Lorsqu'on arrête de fumer, beaucoup de personnes ressentent des symptômes désagréables : insomnies, anxiété accrue, maux de tête, palpitations, transpiration excessive ou faim inhabituelle, pouvant parfois entraîner une prise de poids. Il s'agit principalement de la réaction du corps à l'arrêt de la nicotine, qui agit comme un stimulant du système nerveux et affecte le système cardiovasculaire, la respiration et les intestins. Lorsque le stimulus habituel disparaît, le cerveau et le corps doivent s'adapter, et durant cette période de transition, une personne peut ressentir un certain malaise : c'est ainsi que fonctionne le syndrome de sevrage.
Les symptômes de sevrage sont généralement plus marqués les premiers jours et les premières semaines après l'arrêt du tabac ; leur intensité varie d'une personne à l'autre et dépend de la durée du tabagisme et des caractéristiques individuelles. Souvent, ces sensations désagréables poussent à rechercher des « substituts » : la nourriture, les grignotages fréquents ou les sucreries aident à atténuer l'anxiété et l'irritabilité, ce qui peut entraîner une prise de poids difficile à éviter. Cependant, les premières semaines et les premiers mois sont cruciaux : si vous parvenez à traverser cette période, votre bien-être commence généralement à s'améliorer.

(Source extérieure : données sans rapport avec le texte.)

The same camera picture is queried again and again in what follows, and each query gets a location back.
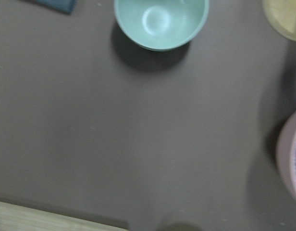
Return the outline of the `green bowl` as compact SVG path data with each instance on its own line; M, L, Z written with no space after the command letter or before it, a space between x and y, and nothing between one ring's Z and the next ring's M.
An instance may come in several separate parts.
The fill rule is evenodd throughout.
M119 28L135 44L170 51L190 42L204 27L208 0L116 0Z

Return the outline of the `bamboo cutting board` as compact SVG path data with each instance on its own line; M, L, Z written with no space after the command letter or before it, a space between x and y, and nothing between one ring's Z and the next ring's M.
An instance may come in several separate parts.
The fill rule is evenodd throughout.
M127 231L125 221L0 200L0 231Z

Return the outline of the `grey folded cloth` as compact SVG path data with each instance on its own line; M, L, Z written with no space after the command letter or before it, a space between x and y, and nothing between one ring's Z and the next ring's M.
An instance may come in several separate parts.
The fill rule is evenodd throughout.
M66 14L71 14L77 3L76 0L26 0L26 2L42 5Z

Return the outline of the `wooden stand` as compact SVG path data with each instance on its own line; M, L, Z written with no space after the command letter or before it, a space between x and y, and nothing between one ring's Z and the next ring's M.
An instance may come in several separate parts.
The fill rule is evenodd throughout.
M296 41L296 0L263 0L262 6L271 26L282 36Z

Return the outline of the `pink bowl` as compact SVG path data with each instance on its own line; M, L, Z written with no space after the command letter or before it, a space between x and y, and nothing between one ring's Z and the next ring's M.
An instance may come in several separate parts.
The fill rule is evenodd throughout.
M284 185L296 200L296 111L281 129L276 145L276 163Z

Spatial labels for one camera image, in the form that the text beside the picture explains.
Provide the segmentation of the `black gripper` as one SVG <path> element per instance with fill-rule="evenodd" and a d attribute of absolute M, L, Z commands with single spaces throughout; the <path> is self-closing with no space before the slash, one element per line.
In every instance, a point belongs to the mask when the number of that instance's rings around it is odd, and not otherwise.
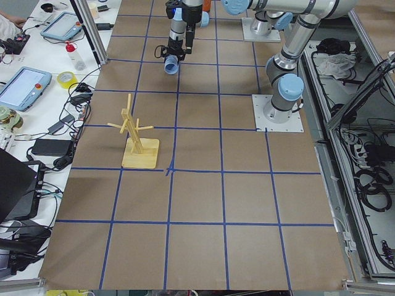
<path fill-rule="evenodd" d="M 187 25 L 185 31 L 185 50 L 182 48 L 183 40 L 168 39 L 168 44 L 158 45 L 155 48 L 155 58 L 164 58 L 173 55 L 177 60 L 184 60 L 187 54 L 192 54 L 193 41 L 195 37 L 195 24 Z"/>
<path fill-rule="evenodd" d="M 166 14 L 169 19 L 175 15 L 175 9 L 181 8 L 181 17 L 188 25 L 197 24 L 202 17 L 203 0 L 169 0 L 166 2 Z"/>

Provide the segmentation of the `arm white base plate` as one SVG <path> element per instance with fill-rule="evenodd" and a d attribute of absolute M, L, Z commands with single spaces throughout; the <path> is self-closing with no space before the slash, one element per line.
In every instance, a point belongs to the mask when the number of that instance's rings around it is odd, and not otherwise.
<path fill-rule="evenodd" d="M 248 42 L 280 43 L 279 31 L 268 22 L 256 18 L 242 18 L 243 38 Z"/>
<path fill-rule="evenodd" d="M 272 105 L 272 95 L 252 95 L 256 130 L 261 132 L 303 133 L 297 104 L 289 111 L 279 111 Z"/>

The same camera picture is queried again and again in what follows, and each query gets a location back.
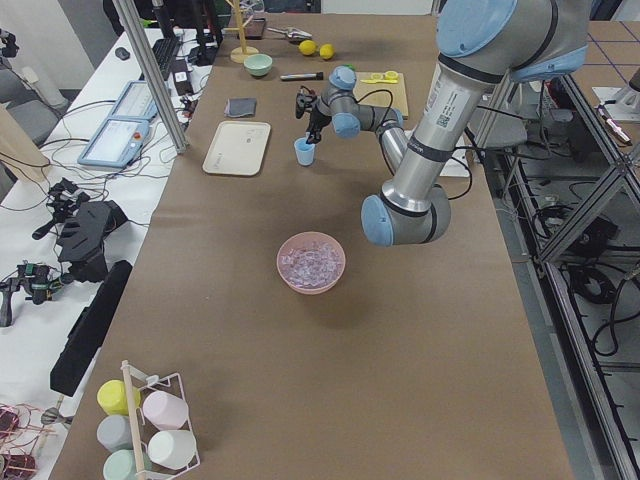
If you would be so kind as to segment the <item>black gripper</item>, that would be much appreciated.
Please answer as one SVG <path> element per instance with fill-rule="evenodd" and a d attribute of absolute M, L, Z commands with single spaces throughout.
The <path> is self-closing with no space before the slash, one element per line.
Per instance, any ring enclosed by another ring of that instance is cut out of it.
<path fill-rule="evenodd" d="M 309 124 L 305 133 L 307 144 L 318 144 L 321 141 L 322 130 L 331 123 L 331 115 L 322 113 L 317 107 L 318 96 L 314 90 L 302 85 L 296 94 L 295 116 L 301 119 L 305 113 L 309 114 Z"/>

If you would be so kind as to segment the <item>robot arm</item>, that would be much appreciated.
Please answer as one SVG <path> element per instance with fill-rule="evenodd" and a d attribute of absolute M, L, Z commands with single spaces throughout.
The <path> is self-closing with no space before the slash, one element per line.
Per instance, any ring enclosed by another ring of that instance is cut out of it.
<path fill-rule="evenodd" d="M 437 179 L 453 156 L 484 91 L 508 76 L 516 83 L 572 73 L 586 58 L 588 1 L 449 1 L 437 23 L 439 74 L 421 120 L 410 133 L 391 107 L 364 106 L 353 95 L 355 72 L 335 68 L 320 95 L 299 92 L 308 113 L 306 141 L 331 125 L 341 138 L 375 133 L 390 170 L 361 207 L 366 238 L 378 246 L 423 244 L 446 231 L 450 202 Z"/>

Les bienfaits de l'arrêt du tabac sont rapidement perceptibles. Quelques heures seulement après votre dernière cigarette, le taux de monoxyde de carbone dans votre sang diminue, l'oxygénation de vos tissus se normalise et votre rythme cardiaque ainsi que votre tension artérielle se stabilisent progressivement. Au cours des semaines et des mois suivants, votre circulation sanguine s'améliore, vos poumons se dégagent mieux et la toux et l'essoufflement diminuent chez les personnes qui en souffraient. À long terme, l'abstinence tabagique réduit considérablement votre risque de complications cardiovasculaires et de certaines maladies.
Qu’est-ce qui facilite la transition et minimise les effets secondaires ? Premièrement, un plan et du soutien : un suivi médical, une consultation avec un médecin de famille ou un spécialiste du sevrage tabagique, et la participation à des groupes de soutien augmentent les chances de réussite. Deuxièmement, un traitement de substitution nicotinique ou d’autres méthodes prescrites par un médecin peuvent atténuer les symptômes de sevrage et réduire l’envie de fumer. Troisièmement, des collations saines – légumes, noix avec modération, eau et activité physique – aident à contrôler l’appétit et à améliorer l’humeur. Enfin, le sommeil et la récupération sont importants : l’insomnie disparaît souvent d’elle-même à mesure que le corps s’habitue à ce nouvel état.
N'oubliez pas : les désagréments temporaires sont insignifiants comparés aux bienfaits. Arrêter de fumer réduit le risque d'infarctus et d'AVC, améliore la qualité de vie et augmente l'espérance de vie. Si vous envisagez d'arrêter de fumer ou si vous avez déjà arrêté et ressentez des symptômes désagréables, consultez votre médecin. Un spécialiste vous proposera la méthode la plus adaptée, vous aidera à choisir un traitement de substitution ou d'autres formes d'accompagnement, et ensemble, vous pourrez traverser les premières semaines difficiles sereinement.